_Exercise instructions:_ Using the entries that follow, establish how many lines contain the word "lies" and give only that figure.

_Data for the task:_

- - - - - - -

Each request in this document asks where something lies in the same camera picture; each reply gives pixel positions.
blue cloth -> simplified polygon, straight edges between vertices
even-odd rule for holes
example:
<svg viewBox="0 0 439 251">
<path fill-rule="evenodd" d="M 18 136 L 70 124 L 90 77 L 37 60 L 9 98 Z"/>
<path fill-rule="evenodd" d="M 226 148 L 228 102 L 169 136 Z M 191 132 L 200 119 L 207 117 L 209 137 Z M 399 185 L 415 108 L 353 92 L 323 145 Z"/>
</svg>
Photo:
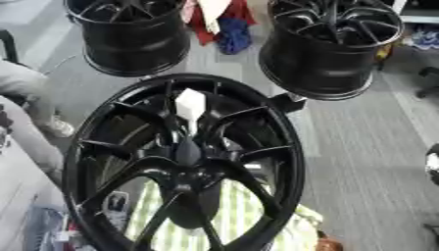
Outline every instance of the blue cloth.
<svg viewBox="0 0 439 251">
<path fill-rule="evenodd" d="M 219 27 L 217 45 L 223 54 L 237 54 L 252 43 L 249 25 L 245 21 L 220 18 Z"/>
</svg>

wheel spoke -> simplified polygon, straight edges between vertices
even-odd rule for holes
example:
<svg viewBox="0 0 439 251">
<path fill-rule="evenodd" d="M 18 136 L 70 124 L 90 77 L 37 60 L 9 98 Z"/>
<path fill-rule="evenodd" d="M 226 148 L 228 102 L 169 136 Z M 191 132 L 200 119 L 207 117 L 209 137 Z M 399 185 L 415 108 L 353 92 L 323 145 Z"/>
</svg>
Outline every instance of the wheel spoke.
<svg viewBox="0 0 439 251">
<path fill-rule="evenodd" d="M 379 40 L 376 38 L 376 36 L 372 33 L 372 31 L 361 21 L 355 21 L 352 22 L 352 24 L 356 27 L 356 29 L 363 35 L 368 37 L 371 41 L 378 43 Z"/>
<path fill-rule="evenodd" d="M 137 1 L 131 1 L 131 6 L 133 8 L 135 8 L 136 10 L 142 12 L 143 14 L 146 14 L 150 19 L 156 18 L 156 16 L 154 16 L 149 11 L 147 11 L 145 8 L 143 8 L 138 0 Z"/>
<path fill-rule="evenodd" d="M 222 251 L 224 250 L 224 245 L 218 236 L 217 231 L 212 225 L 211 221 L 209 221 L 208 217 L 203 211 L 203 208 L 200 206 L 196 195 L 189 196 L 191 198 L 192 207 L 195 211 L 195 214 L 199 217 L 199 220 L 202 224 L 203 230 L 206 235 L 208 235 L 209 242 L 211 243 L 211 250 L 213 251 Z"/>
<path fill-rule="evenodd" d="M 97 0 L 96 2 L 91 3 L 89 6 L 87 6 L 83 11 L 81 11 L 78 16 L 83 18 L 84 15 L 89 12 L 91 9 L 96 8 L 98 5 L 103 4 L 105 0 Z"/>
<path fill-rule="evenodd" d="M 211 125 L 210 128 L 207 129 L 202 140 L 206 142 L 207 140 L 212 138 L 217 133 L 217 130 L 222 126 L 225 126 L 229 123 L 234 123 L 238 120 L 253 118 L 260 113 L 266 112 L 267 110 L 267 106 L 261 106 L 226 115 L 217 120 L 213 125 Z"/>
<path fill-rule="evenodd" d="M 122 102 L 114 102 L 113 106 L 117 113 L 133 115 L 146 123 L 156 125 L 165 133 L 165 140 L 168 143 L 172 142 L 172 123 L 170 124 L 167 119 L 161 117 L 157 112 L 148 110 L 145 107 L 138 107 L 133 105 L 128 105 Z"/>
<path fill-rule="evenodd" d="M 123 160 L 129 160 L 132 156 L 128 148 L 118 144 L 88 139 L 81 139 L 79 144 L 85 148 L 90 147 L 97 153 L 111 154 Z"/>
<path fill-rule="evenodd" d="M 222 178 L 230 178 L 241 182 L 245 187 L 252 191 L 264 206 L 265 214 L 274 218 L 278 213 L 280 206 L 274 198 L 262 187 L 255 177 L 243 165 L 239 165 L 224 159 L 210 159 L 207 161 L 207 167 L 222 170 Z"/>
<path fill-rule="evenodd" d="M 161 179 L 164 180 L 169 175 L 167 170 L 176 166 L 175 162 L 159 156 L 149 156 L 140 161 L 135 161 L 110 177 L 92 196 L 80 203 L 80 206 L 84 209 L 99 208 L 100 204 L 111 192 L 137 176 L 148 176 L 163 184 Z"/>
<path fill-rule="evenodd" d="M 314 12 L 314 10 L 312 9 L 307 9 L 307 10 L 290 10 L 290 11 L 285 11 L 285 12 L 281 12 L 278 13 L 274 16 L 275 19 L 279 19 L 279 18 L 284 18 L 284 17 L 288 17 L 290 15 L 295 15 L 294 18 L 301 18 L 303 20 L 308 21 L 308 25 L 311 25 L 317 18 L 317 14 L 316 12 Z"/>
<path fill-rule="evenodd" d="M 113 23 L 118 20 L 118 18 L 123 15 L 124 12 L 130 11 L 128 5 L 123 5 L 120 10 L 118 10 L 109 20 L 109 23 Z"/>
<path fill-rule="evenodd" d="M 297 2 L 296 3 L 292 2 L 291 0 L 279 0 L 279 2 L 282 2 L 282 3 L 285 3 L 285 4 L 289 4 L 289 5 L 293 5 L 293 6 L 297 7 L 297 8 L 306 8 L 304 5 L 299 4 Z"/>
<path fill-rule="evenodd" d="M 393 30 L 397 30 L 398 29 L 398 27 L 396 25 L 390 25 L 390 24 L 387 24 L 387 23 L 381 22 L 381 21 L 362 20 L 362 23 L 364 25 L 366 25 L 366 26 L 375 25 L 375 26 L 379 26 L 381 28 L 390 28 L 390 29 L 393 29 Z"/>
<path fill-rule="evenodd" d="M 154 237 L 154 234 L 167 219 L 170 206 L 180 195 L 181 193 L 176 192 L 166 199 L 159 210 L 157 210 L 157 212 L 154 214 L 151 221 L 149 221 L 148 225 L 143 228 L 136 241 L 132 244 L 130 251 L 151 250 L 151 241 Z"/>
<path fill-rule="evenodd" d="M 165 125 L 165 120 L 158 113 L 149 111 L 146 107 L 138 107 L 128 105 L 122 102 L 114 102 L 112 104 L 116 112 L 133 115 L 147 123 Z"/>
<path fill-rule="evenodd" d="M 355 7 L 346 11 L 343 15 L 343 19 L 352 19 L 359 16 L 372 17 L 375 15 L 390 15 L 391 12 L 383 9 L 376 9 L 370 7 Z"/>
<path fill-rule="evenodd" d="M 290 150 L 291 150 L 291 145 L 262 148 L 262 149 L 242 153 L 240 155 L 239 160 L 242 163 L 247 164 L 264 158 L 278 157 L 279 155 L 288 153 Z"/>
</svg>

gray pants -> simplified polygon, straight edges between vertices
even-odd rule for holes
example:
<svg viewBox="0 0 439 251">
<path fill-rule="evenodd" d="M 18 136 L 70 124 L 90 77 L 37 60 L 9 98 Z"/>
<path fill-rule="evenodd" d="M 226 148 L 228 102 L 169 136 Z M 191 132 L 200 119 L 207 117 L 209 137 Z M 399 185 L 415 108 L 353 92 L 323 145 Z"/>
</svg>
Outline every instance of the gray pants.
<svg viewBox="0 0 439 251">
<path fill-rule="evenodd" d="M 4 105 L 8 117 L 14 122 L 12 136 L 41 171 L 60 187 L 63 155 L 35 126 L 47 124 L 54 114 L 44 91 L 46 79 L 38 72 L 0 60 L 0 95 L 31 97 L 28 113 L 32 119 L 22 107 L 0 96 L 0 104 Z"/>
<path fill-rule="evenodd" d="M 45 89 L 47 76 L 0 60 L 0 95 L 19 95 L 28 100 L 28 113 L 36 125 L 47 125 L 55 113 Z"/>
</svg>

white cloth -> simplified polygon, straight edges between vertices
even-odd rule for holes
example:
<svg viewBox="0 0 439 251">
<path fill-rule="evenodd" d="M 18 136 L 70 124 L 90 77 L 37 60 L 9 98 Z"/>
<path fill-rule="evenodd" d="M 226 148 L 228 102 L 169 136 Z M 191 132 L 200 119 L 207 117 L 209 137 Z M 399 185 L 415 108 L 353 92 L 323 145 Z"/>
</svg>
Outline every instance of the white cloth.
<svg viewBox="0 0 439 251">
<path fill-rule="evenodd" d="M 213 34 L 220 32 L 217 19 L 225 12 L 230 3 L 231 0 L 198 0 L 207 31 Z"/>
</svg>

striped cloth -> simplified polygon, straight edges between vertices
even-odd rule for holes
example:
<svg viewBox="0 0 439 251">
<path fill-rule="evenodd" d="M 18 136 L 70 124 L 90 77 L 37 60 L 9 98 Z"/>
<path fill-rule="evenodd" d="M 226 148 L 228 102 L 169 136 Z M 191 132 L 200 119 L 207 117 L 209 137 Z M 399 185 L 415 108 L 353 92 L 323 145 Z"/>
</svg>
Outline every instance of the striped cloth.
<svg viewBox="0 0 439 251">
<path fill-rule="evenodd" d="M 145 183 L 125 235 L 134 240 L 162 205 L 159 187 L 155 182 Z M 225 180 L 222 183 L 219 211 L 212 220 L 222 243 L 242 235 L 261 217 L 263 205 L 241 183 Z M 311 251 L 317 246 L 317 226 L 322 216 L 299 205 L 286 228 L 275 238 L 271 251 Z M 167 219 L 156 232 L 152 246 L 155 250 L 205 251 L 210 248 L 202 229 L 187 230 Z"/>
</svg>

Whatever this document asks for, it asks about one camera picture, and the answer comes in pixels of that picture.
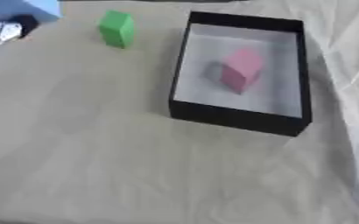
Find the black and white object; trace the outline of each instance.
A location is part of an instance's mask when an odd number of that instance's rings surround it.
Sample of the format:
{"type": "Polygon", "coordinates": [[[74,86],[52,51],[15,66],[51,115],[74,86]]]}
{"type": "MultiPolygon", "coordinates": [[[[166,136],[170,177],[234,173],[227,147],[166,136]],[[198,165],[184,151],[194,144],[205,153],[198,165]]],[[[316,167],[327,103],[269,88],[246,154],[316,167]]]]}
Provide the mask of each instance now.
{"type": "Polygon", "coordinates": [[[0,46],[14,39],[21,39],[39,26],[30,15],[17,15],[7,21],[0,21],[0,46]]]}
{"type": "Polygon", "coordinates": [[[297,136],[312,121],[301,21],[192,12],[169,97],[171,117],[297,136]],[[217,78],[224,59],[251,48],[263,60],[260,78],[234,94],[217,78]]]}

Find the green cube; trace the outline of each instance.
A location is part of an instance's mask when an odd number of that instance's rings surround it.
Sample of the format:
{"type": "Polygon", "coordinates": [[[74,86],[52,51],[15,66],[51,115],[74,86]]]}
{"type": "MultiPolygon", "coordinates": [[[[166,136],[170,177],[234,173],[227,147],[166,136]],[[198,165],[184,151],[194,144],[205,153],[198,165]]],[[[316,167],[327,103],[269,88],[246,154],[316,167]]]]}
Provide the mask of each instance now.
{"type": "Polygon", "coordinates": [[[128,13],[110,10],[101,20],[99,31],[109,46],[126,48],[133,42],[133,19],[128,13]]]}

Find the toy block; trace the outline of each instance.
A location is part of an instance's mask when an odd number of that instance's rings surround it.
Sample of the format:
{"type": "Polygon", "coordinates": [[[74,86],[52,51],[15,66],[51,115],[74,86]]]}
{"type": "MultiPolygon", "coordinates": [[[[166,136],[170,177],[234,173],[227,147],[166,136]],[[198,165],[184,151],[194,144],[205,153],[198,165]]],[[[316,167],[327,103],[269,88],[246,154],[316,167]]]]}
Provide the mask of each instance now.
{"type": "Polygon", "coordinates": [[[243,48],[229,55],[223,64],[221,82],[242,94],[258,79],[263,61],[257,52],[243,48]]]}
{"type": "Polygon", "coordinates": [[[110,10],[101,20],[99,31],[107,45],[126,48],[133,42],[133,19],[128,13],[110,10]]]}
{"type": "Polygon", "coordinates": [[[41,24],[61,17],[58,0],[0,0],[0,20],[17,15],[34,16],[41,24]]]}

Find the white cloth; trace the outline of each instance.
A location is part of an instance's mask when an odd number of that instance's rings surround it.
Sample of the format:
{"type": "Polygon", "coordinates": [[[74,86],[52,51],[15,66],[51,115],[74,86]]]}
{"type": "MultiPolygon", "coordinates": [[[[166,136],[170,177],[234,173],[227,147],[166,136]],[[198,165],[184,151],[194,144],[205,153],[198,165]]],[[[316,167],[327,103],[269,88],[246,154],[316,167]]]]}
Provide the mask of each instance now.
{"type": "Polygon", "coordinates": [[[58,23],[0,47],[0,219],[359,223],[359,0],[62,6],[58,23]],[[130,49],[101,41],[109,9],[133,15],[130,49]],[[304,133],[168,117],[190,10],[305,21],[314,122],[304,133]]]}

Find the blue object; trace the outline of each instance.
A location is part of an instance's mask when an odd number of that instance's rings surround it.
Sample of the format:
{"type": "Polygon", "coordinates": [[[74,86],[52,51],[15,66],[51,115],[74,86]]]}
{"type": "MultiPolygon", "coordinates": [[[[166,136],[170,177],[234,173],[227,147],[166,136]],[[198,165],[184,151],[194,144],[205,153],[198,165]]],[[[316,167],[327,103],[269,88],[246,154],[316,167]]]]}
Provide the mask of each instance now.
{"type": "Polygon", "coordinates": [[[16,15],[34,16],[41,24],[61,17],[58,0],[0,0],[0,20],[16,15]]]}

- - - - - - -

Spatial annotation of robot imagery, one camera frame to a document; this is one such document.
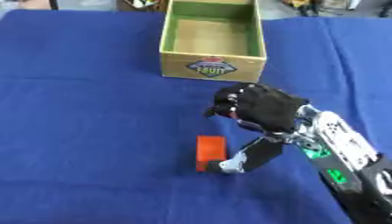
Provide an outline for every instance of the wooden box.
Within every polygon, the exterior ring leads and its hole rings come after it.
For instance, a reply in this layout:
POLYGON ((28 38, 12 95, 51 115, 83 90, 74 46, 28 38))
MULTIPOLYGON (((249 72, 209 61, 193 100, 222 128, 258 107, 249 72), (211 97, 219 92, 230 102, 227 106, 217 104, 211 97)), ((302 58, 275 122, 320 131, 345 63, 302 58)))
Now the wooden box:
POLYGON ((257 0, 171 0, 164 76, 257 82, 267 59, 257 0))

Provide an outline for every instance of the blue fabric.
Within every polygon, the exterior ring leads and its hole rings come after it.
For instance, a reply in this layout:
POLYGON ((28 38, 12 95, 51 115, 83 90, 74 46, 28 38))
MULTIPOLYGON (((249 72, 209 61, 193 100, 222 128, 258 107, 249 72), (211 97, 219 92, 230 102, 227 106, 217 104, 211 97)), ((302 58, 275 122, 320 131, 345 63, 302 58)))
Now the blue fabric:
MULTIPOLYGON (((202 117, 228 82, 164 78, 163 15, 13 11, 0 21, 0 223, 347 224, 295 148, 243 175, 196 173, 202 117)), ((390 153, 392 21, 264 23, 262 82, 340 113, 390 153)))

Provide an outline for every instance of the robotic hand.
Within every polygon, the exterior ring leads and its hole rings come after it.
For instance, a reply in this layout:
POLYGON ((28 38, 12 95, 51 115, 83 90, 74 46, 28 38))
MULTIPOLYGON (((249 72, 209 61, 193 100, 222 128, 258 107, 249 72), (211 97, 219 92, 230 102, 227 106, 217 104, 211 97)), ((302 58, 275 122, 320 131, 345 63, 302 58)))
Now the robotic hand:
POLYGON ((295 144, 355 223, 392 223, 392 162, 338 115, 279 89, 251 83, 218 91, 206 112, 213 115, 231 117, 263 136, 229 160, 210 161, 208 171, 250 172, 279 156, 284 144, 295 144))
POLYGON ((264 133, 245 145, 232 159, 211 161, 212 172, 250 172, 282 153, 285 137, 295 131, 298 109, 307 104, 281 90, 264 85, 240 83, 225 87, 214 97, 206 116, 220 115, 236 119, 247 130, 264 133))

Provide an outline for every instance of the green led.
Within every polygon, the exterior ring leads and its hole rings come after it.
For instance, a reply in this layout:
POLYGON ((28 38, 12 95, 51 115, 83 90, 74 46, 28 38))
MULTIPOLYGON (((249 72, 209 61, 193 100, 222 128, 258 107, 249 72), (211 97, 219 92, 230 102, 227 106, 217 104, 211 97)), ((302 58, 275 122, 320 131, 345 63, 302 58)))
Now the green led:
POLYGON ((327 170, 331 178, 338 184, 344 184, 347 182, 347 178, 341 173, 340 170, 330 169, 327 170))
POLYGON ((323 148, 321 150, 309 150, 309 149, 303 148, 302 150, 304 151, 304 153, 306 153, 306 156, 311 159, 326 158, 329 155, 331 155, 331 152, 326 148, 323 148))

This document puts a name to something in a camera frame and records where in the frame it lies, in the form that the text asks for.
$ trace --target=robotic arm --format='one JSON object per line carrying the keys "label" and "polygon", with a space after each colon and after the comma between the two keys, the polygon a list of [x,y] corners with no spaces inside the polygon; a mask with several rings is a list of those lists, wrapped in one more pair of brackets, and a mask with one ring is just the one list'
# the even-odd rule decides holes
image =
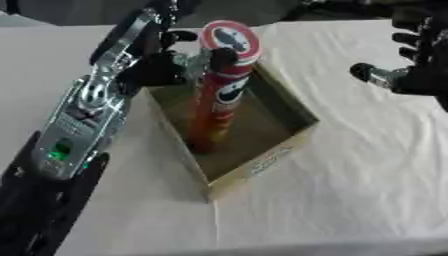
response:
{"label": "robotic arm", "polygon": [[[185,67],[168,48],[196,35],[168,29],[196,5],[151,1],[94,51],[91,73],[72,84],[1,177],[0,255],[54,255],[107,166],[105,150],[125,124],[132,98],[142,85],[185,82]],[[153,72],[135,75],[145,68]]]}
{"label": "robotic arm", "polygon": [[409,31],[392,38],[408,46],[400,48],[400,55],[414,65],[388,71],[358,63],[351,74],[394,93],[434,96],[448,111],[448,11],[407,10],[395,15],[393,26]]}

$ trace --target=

- - - - - - -

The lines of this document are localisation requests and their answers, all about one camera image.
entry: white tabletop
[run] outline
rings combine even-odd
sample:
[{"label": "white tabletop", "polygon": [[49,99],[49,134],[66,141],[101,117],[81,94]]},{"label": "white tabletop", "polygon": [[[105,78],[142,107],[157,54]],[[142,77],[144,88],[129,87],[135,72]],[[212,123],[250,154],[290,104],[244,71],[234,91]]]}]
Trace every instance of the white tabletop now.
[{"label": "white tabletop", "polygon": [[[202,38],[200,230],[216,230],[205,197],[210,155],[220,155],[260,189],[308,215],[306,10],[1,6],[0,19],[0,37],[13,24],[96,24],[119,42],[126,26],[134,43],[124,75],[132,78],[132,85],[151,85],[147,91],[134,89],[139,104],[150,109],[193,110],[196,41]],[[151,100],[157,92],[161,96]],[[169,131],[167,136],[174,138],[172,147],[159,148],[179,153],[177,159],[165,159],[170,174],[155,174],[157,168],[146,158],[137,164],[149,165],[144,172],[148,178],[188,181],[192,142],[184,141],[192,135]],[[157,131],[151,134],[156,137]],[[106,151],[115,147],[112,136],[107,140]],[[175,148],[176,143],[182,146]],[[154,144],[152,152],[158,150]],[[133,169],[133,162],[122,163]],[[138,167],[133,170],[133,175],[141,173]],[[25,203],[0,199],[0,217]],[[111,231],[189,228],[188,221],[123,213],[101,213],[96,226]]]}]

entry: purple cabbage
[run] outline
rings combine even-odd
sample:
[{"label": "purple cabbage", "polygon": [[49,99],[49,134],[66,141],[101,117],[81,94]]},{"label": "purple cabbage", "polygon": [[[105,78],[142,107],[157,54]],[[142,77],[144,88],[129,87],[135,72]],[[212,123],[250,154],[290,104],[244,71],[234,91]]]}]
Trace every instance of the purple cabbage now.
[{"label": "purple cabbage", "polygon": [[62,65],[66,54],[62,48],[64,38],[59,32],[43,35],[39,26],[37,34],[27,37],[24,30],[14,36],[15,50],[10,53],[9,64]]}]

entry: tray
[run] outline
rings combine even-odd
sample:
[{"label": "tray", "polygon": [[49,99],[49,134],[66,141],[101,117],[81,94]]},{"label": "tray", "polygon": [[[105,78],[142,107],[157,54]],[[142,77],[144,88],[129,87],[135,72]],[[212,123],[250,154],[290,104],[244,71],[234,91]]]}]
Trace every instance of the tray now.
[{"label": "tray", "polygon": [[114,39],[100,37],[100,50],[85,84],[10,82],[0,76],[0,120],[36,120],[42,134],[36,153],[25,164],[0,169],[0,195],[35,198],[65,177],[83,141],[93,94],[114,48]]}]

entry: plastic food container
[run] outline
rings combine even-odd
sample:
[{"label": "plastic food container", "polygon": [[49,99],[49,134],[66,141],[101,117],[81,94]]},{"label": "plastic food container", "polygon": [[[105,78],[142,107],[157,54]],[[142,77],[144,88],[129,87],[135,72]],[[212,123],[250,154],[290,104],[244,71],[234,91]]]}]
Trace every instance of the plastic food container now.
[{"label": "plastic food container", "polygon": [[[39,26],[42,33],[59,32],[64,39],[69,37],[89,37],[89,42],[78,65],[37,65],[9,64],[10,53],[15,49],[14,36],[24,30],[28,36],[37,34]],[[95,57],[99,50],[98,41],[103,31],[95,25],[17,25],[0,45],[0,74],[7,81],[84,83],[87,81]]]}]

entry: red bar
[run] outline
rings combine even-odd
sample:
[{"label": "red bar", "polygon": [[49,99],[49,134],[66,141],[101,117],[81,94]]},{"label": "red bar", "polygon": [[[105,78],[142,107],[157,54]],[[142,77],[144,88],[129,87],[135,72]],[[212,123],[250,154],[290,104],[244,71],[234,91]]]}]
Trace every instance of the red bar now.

- - - - - - -

_Solution:_ 2